Description of the task » Output only the lines below from the one containing "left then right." to the one containing "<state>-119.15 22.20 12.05", exactly as written, both ends kept.

Provided data »
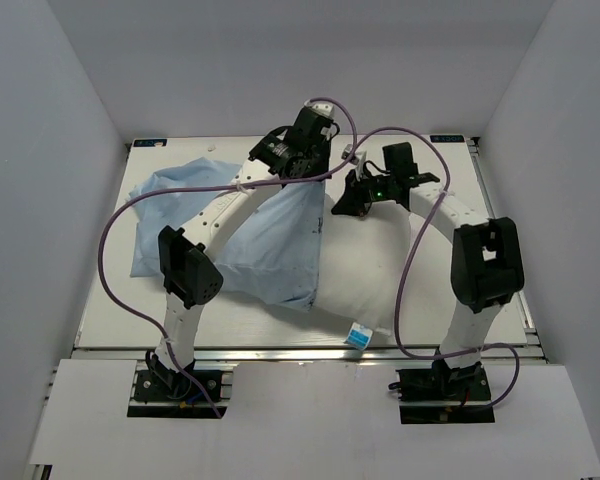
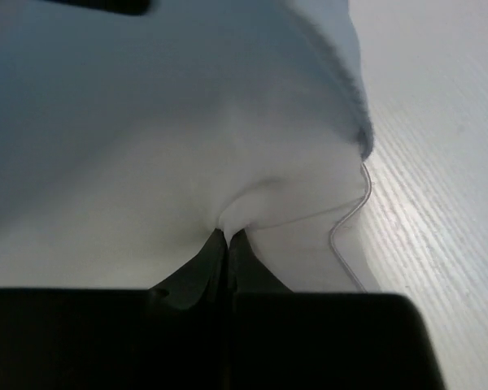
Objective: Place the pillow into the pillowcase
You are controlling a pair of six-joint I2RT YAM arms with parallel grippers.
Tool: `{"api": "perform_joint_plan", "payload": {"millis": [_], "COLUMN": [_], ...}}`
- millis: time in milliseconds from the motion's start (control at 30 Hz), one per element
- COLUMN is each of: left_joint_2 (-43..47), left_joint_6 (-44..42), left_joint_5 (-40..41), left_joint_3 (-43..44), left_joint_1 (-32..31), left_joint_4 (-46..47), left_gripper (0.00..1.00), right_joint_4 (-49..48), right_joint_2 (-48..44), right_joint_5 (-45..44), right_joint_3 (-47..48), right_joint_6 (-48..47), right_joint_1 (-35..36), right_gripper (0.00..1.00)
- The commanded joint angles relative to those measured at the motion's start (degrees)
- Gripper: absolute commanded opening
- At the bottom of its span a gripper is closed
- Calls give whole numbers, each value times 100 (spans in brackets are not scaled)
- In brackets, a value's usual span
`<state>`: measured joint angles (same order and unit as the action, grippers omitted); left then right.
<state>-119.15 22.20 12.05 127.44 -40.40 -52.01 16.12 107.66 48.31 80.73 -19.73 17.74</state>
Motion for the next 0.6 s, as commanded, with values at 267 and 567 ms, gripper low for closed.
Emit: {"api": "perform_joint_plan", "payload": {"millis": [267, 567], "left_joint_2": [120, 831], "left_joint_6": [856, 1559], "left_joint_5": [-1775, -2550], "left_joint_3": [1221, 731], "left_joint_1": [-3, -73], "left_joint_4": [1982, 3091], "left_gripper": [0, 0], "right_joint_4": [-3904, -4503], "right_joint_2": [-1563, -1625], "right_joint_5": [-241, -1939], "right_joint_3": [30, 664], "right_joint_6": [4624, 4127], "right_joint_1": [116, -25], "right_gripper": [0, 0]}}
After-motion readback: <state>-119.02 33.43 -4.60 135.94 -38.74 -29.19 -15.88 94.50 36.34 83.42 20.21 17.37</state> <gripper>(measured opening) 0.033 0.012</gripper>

Response below »
`<state>`: measured joint angles (same order and unit as the action, grippers omitted); left then right.
<state>-119.15 22.20 12.05 127.44 -40.40 -52.01 16.12 107.66 48.31 80.73 -19.73 17.74</state>

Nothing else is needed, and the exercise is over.